Financial Stability in Abnormal Times
Despite improvements in the financial system since the 2008 crisis, the piecemeal reforms that have been enacted fall far short of what is needed. And an inexorably growing financial system, combined with an increasingly toxic political environment, means that the next major financial crisis may come sooner than you think.
CAMBRIDGE – A decade on from the 2008 global financial crisis, policymakers constantly assure us that the system is much safer today. The giant banks at the core of the meltdown have scaled back their risky bets, and everyone – investors, consumers, and central bankers – is still on high alert. Regulators have worked hard to ensure greater transparency and accountability in the banking industry. But are we really all that safe?
Normally, one would say “yes.” The kind of full-blown systemic global financial crisis that erupted a decade ago is not like a typical septennial recession. The much lower frequency of systemic crises reflects two realities: policymakers respond with reforms to prevent their recurrence, and it normally takes investors, consumers, and politicians a long time to forget the last one.

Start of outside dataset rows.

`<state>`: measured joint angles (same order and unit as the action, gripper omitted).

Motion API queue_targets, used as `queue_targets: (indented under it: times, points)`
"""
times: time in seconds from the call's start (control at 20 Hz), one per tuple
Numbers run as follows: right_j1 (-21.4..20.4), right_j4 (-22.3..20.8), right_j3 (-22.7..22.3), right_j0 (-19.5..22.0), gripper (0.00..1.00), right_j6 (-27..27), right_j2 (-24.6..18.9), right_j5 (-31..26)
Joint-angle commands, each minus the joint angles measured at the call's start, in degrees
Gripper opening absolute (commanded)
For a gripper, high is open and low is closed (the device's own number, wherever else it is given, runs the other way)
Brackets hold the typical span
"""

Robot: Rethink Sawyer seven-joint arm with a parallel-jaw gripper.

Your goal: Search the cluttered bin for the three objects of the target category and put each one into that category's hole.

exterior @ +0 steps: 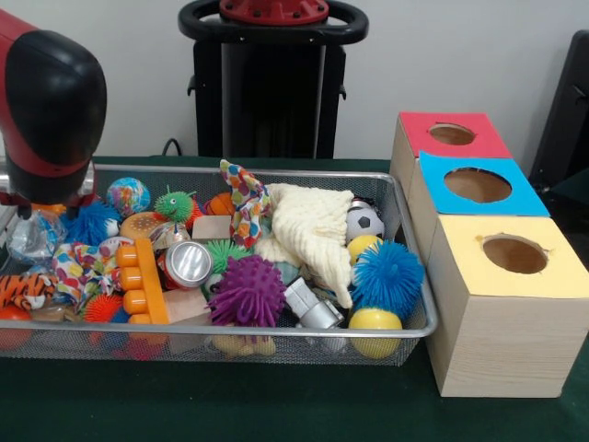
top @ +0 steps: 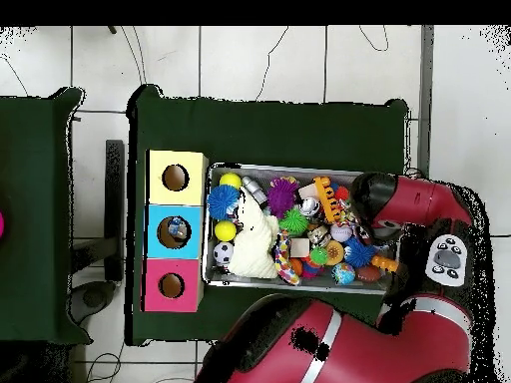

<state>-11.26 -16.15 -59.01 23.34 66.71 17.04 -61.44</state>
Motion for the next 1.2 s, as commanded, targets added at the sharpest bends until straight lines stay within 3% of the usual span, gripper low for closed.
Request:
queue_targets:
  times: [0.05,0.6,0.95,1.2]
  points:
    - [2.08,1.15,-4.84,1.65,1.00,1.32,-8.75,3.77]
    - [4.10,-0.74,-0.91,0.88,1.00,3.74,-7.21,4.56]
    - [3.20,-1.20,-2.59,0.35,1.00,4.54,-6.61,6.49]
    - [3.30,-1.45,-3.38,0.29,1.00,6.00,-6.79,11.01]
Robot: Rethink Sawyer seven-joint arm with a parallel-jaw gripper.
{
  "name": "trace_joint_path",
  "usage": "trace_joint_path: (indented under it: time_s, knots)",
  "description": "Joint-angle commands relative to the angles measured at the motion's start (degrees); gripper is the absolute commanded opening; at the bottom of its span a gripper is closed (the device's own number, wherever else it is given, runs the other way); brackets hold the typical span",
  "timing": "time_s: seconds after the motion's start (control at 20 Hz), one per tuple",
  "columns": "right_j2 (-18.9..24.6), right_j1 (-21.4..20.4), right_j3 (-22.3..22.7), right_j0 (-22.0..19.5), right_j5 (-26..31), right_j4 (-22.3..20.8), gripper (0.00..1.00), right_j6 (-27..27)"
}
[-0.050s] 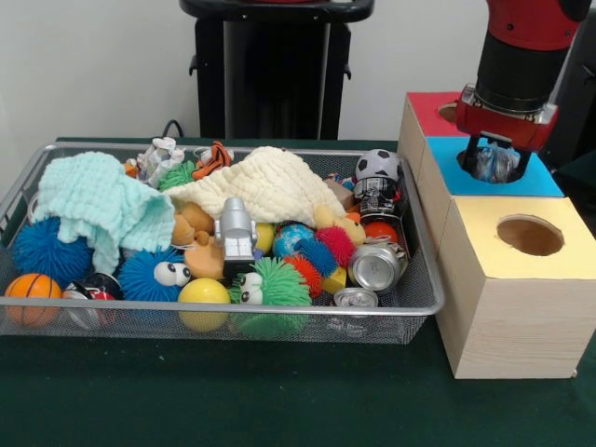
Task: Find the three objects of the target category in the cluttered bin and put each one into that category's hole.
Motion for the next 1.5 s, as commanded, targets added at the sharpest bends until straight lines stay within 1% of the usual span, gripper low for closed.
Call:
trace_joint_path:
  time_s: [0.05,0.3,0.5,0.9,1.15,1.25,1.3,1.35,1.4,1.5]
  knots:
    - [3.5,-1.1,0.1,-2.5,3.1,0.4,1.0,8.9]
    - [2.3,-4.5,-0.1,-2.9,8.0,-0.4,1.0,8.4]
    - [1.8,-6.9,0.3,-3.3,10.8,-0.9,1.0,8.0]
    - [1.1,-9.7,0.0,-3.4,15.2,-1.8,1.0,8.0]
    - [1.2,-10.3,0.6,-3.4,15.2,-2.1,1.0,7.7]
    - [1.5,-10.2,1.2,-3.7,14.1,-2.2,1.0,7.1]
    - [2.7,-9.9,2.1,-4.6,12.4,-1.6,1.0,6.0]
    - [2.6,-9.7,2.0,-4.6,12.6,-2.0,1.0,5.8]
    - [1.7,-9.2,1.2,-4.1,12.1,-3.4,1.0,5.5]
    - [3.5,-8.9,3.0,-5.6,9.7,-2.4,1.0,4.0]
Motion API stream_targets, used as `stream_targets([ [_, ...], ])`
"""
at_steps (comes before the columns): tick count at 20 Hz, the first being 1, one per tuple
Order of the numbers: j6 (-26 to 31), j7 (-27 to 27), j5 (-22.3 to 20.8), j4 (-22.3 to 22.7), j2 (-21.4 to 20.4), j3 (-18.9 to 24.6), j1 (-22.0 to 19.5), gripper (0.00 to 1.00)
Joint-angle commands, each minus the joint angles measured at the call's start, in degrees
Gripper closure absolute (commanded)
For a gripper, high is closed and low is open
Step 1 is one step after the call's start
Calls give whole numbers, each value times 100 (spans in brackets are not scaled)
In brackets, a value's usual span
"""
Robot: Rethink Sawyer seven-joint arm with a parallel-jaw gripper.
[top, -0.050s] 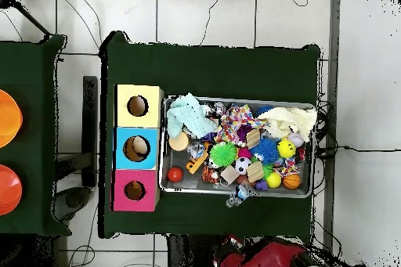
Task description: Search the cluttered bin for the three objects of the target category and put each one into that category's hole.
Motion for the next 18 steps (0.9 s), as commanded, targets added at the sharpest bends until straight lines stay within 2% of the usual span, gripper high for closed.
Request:
stream_targets([
  [1, 759, -245, 637, 432, -722, 1084, -626, 0],
  [4, 943, -438, 911, 725, -995, 1405, -1029, 0],
  [6, 961, -436, 883, 765, -988, 1463, -1160, 0],
  [12, 516, 125, 188, 624, -673, 923, -899, 0],
  [18, 33, 557, -253, 585, -539, 400, -539, 0],
])
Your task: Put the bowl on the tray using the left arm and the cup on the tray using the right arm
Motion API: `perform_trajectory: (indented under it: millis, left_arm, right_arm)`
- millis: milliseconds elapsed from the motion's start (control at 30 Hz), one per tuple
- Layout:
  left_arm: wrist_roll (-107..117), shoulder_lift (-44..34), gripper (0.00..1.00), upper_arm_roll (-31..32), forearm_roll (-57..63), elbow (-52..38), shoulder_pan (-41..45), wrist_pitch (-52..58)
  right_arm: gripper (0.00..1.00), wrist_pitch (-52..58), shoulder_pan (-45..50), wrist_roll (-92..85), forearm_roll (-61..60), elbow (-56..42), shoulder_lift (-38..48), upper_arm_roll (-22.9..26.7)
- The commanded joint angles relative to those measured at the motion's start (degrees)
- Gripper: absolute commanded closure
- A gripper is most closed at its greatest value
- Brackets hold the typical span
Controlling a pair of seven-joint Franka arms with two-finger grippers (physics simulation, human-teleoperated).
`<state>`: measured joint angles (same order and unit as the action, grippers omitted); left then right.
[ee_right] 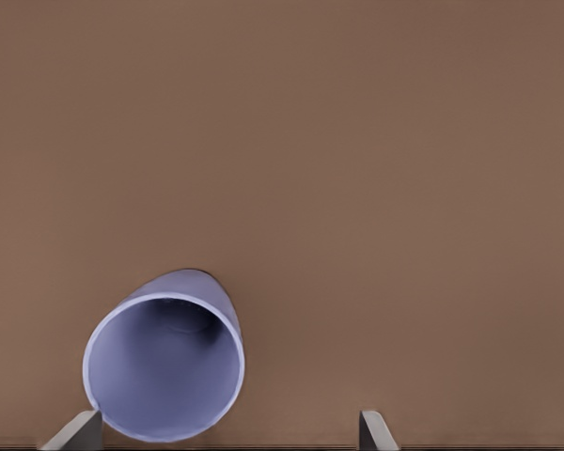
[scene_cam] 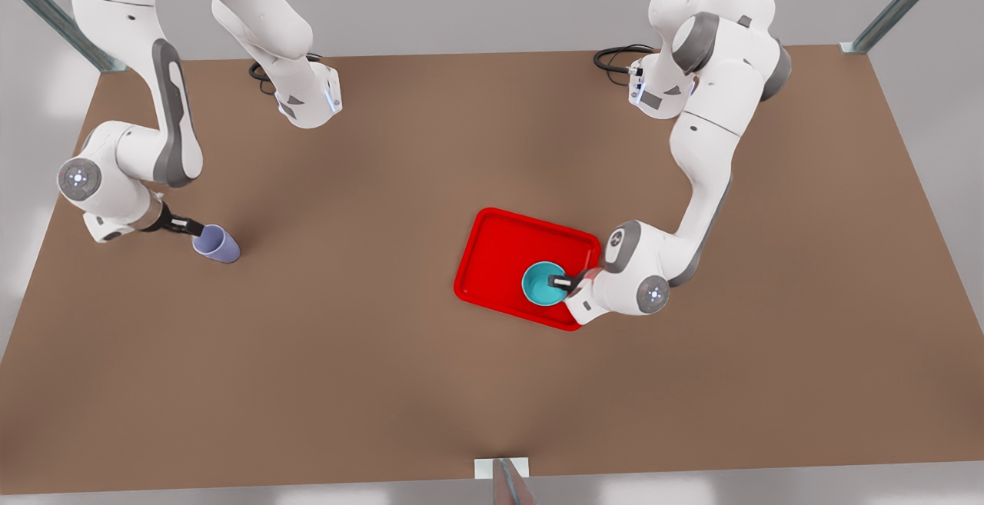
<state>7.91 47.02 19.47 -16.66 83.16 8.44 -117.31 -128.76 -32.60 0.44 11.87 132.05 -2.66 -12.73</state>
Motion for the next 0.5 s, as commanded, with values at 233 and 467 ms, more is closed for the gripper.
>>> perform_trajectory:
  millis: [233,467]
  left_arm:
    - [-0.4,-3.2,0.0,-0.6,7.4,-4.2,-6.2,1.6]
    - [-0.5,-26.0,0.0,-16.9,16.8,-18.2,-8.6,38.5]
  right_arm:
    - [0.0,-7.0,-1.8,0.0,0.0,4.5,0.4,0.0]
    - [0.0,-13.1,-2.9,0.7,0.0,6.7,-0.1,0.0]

Unfortunately, we don’t live in normal times. Crisis management cannot be run on autopilot, and the safety of the financial system depends critically on the competence of the people managing it. The good news is that key central banks still, by and large, have excellent staff and leadership. The bad news is that crisis management involves the entire government, not just the monetary authority. And here there is ample room for doubt.